Lena read it, saying, “Something’s not right,” and he was glad that someone was taking this seriously. She asked, “Why would she run away this close to her sister dying? Even I wasn’t that selfish when I was fourteen. Her mother must be going nuts.”

“Her mother’s the one who told me,” Jeffrey said. “She called me at Sara’s this morning. Her brothers didn’t want her to report it.”

“Why?” Lena asked, handing back the note. “What harm could it do?”

“They don’t like the police involved.”

“Yeah,” Lena said. “Well, we’ll see how they don’t like the police involved when she doesn’t come back.” She asked, “Do you think she’s been taken?”

“Abby didn’t leave a note.”

“No,” she said, then, “I don’t like this. I don’t feel good about it.”

“I don’t either,” he agreed, tucking the note back into his pocket. “I want you to take the lead with Connolly. I don’t think he’ll like his questions coming from a woman.”

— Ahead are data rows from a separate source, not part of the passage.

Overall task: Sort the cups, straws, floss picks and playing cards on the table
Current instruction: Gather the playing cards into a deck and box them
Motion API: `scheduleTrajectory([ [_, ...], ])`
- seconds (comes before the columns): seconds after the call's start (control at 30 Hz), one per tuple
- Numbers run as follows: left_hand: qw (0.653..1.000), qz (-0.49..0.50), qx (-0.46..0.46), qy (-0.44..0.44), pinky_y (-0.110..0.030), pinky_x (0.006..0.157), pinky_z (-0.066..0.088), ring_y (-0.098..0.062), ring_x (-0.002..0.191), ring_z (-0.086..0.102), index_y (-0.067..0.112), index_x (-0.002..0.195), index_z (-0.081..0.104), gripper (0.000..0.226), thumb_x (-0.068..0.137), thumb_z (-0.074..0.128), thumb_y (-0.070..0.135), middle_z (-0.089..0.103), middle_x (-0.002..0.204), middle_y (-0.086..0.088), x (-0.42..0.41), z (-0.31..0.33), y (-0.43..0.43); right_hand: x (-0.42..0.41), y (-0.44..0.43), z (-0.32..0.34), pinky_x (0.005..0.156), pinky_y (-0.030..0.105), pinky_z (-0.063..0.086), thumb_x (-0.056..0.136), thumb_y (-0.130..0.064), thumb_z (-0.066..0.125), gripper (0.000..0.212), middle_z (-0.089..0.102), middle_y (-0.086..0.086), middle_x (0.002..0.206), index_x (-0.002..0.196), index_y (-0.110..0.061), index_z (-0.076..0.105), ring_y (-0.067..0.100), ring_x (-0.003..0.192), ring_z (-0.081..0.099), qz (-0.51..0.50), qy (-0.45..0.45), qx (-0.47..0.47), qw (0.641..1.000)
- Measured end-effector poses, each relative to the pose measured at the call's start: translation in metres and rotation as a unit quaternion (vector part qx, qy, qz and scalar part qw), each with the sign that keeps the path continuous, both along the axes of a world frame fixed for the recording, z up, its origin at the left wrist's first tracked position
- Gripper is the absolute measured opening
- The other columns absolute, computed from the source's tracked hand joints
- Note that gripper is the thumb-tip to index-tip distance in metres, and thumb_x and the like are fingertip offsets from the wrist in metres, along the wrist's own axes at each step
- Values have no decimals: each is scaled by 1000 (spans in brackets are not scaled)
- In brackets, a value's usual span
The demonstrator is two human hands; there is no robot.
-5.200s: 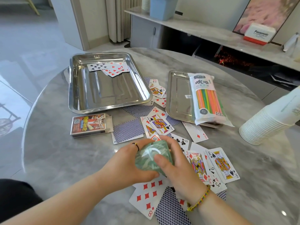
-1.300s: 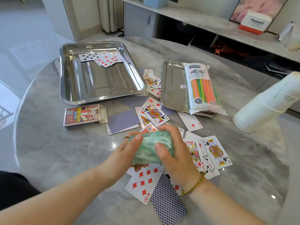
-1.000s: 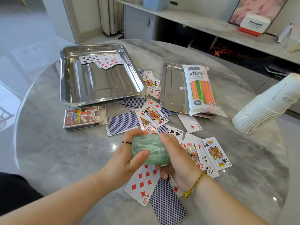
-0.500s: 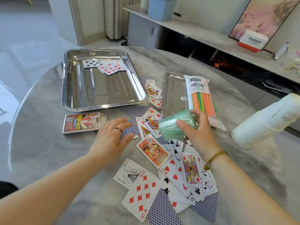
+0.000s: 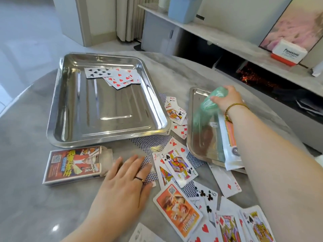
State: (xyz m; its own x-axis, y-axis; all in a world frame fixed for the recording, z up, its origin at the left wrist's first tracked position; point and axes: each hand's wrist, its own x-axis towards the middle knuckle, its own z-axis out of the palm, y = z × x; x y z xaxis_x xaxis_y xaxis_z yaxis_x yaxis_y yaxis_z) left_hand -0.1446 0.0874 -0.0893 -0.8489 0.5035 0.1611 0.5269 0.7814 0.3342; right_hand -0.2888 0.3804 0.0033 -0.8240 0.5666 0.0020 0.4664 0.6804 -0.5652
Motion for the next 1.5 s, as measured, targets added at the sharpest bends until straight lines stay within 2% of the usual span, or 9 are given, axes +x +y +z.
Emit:
scheduleTrajectory([
  [0.1,1000,-6,10,0,-30,107,12,-16,111,44,17,101,70,68,96,8,43,68,108,-3,-2,-5,1,-17,-1,-5,101,39,35,88,-29,57,63,28,12,145,142,-17,27,33,124,42,2,-15,56,998],
  [0.4,999,0,23,44,-31,106,14,-16,109,45,19,101,66,59,96,11,42,69,106,-3,-4,-11,1,-38,-6,3,108,44,23,88,-45,50,71,20,15,148,146,-22,16,34,136,19,20,-121,155,980],
  [0.63,999,16,11,38,-28,106,10,-14,108,43,20,95,71,69,96,5,43,69,105,0,0,-3,0,-6,-21,4,109,40,21,90,-32,51,64,26,15,148,144,-16,21,33,135,23,34,-45,194,979],
  [0.87,999,24,8,28,-32,107,10,-16,107,44,18,99,62,61,96,6,42,68,102,-3,3,0,-3,21,-48,-16,97,28,28,89,-7,44,31,51,16,126,118,-1,54,28,118,43,132,74,220,964],
  [1.03,1000,22,9,3,-31,108,10,-15,109,43,16,101,67,67,96,5,42,69,105,-3,1,0,-2,5,-79,-37,109,32,26,95,-14,37,41,28,8,149,136,-8,38,25,135,30,255,-80,175,948],
  [1.2,999,20,33,37,-32,107,12,-15,110,43,20,109,49,50,96,6,42,69,106,-4,0,-4,-2,-24,-96,-43,112,36,18,97,-35,33,51,25,10,151,141,-10,25,26,137,26,269,-171,189,929],
  [1.3,996,18,63,65,-34,108,11,-15,113,42,23,108,46,43,97,8,39,68,110,-4,-1,-1,-2,-21,-100,-50,115,37,8,99,-37,26,52,7,8,156,146,-17,15,25,143,10,285,-203,204,914],
  [1.43,980,47,68,179,-37,108,11,-19,116,41,20,111,47,27,88,37,28,66,113,-9,-25,20,-13,-3,-102,-48,116,37,7,98,-38,26,55,1,6,156,147,-19,9,22,144,3,310,-211,184,909],
  [1.5,978,107,5,178,-38,107,17,-25,116,48,16,116,52,45,73,62,26,65,113,-10,-44,37,-25,11,-107,-44,116,36,7,96,-37,28,57,1,6,156,147,-18,10,22,144,2,319,-220,173,906],
])
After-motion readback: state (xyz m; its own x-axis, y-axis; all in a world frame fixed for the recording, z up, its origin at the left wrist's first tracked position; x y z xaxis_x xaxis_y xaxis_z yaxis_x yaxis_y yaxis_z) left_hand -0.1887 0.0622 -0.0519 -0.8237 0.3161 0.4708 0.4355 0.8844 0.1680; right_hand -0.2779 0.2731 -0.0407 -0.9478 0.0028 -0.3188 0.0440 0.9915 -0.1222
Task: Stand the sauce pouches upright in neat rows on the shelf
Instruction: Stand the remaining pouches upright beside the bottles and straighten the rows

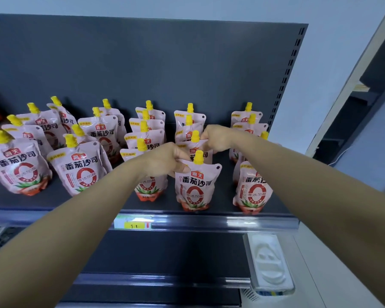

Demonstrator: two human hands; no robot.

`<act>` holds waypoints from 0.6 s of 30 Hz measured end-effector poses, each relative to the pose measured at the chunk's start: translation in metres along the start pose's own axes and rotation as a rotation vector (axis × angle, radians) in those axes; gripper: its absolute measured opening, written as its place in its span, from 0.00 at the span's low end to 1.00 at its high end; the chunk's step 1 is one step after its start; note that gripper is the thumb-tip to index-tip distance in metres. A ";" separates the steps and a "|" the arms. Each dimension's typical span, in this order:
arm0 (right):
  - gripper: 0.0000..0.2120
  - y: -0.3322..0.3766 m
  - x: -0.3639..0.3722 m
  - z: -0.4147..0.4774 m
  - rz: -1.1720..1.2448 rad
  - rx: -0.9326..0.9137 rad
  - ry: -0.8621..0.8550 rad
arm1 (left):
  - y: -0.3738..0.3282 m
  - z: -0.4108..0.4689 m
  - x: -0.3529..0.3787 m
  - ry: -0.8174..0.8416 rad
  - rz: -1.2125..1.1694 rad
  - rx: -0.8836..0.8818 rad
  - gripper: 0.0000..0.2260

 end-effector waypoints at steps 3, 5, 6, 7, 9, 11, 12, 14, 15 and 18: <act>0.17 -0.003 -0.001 -0.006 0.043 -0.025 0.014 | 0.000 0.000 -0.001 -0.001 -0.012 0.006 0.09; 0.14 -0.003 -0.002 -0.009 0.081 -0.047 0.015 | 0.002 -0.001 0.000 0.003 -0.018 -0.003 0.10; 0.11 -0.003 -0.001 -0.010 0.091 -0.052 0.015 | 0.004 -0.002 0.001 0.004 -0.033 -0.014 0.11; 0.07 -0.004 -0.001 -0.010 0.098 -0.051 0.011 | 0.006 -0.003 0.001 -0.002 -0.045 -0.021 0.11; 0.05 -0.005 -0.001 -0.009 0.108 -0.044 -0.010 | 0.007 -0.003 0.000 -0.022 -0.048 -0.025 0.10; 0.11 -0.007 -0.002 -0.008 0.093 -0.028 -0.045 | 0.005 -0.005 0.000 -0.036 -0.042 -0.024 0.09; 0.13 -0.007 -0.003 -0.007 0.076 -0.019 -0.068 | 0.005 -0.006 0.000 -0.040 -0.040 -0.022 0.10; 0.13 -0.007 -0.005 -0.007 0.055 0.008 -0.097 | 0.003 -0.008 0.000 -0.049 -0.040 -0.018 0.10; 0.13 -0.007 -0.005 -0.007 0.056 0.022 -0.103 | 0.002 -0.009 0.000 -0.051 -0.038 -0.017 0.09; 0.12 -0.006 -0.005 -0.009 0.047 0.024 -0.093 | 0.001 -0.011 0.002 -0.043 -0.034 -0.014 0.09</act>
Point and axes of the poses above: each hand's wrist, its own z-axis towards the middle knuckle, its own x-axis out of the palm, y = z × x, the point moved 10 cm from there along z, towards the middle knuckle, and after that the axes turned 4 degrees about -z, right-handed, at the moved point
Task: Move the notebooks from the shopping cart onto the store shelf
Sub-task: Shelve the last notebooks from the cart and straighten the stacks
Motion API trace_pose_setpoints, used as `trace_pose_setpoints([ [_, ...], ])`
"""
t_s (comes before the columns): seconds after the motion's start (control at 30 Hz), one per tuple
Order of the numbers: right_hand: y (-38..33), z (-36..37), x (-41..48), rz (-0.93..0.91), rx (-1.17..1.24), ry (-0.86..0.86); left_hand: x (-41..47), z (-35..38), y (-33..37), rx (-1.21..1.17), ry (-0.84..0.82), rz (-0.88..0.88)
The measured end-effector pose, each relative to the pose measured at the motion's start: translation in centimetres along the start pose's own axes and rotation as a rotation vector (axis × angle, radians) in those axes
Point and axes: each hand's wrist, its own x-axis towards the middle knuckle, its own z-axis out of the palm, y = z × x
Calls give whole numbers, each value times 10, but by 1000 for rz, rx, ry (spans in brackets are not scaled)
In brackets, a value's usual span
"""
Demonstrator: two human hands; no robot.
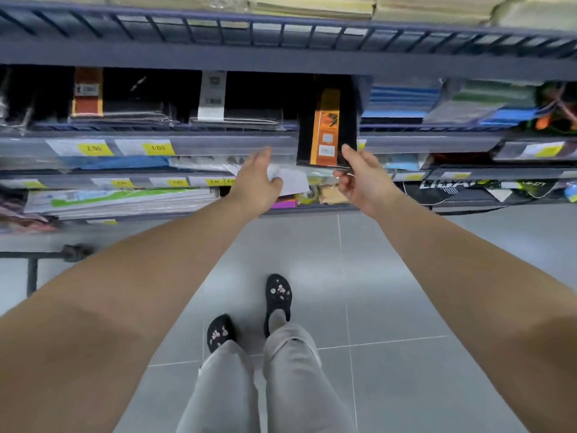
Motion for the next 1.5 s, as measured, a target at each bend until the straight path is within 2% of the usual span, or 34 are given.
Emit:
trace_pose_setpoints([
  [0.07,-4,1,11,26,108,56,12,8,-4,247,-12,-8],
  [0.13,-1,2,17,60,237,93,18,14,-3,389,-32,-69],
  [0.2,5,2,17,99,277,75,22,18,0,468,-43,-109],
  [0.27,12,1,15,117,217,2,25,20,2,507,-66,-133],
  [0.4,11,6,12,45,123,-84,27,23,2,512,-88,-162],
  [0.53,-2,12,24,-17,155,-28,28,23,3,483,-102,-167],
  [0.87,-27,36,49,-33,98,92,30,17,4,407,-125,-187],
  [1.0,-20,41,40,-21,62,137,24,9,3,312,-70,-159],
  [1.17,9,56,14,-165,-333,78,-8,-10,-7,389,3,-133],
  [1.4,44,97,-50,-434,-1028,-206,-104,-62,-66,581,149,-122],
  [1.5,58,126,-89,-567,-1302,-276,-162,-88,-99,624,199,-148],
])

The smile on her face was brief, like a cat spotting a mouse. “You want me to piss him off?”

“Not on purpose.”

“What are we looking for?”

“I just want a sense of him,” he said. “Find out about his dealings with Abby. Float out Rebecca’s name. See if he bites.”

“All right.”

“I want to talk to Patty O’Ryan again, too. We need to find out if Chip was seeing anybody.”

“Anybody like Rebecca Bennett?”

Sometimes the way Lena ’s mind worked scared him. He just shrugged. “Buddy said he’d be here in a couple of hours.”

She tossed her Coke into the garbage as she headed toward the interrogation room. “Looking forward to that.”

***

Jeffrey opened the door for her and watched Lena transform into the cop he knew she could be. Her gait was heavy, like she had brass balls hanging between her legs. She pulled out a chair and sat across from Cole Connolly without a word, legs parted, her chair a few feet back from the table. She rested her arm along the back of the empty chair beside her.

She said, “Hey.”

Cole’s eyes flashed to Jeffrey, then back to Lena. “Hey.”

She reached into her back pocket, took out her notebook and slapped it on the table. “I’m detective Lena Adams. This is Chief Jeffrey Tolliver. Could you give us your full name?”

“Cletus Lester Connolly, ma’am.” There was a pen and a few pieces of paper in front of him alongside a well-worn Bible. Connolly straightened the papers as Jeffrey leaned against the wall, arms crossed over his chest. He was at least sixty-five if he was a day, but Connolly was still a fastidious man, his white T-shirt crisp and clean, sharp creases ironed into his jeans. His time in the fields had kept his body trim, his chest well developed, his biceps bulging from his sleeves. Wiry white hair jutted up all over his body, sticking out from the collar of his T-shirt, sprouting from his ears, carpeting his arms. He was pretty much covered in it on every place but for his bald head.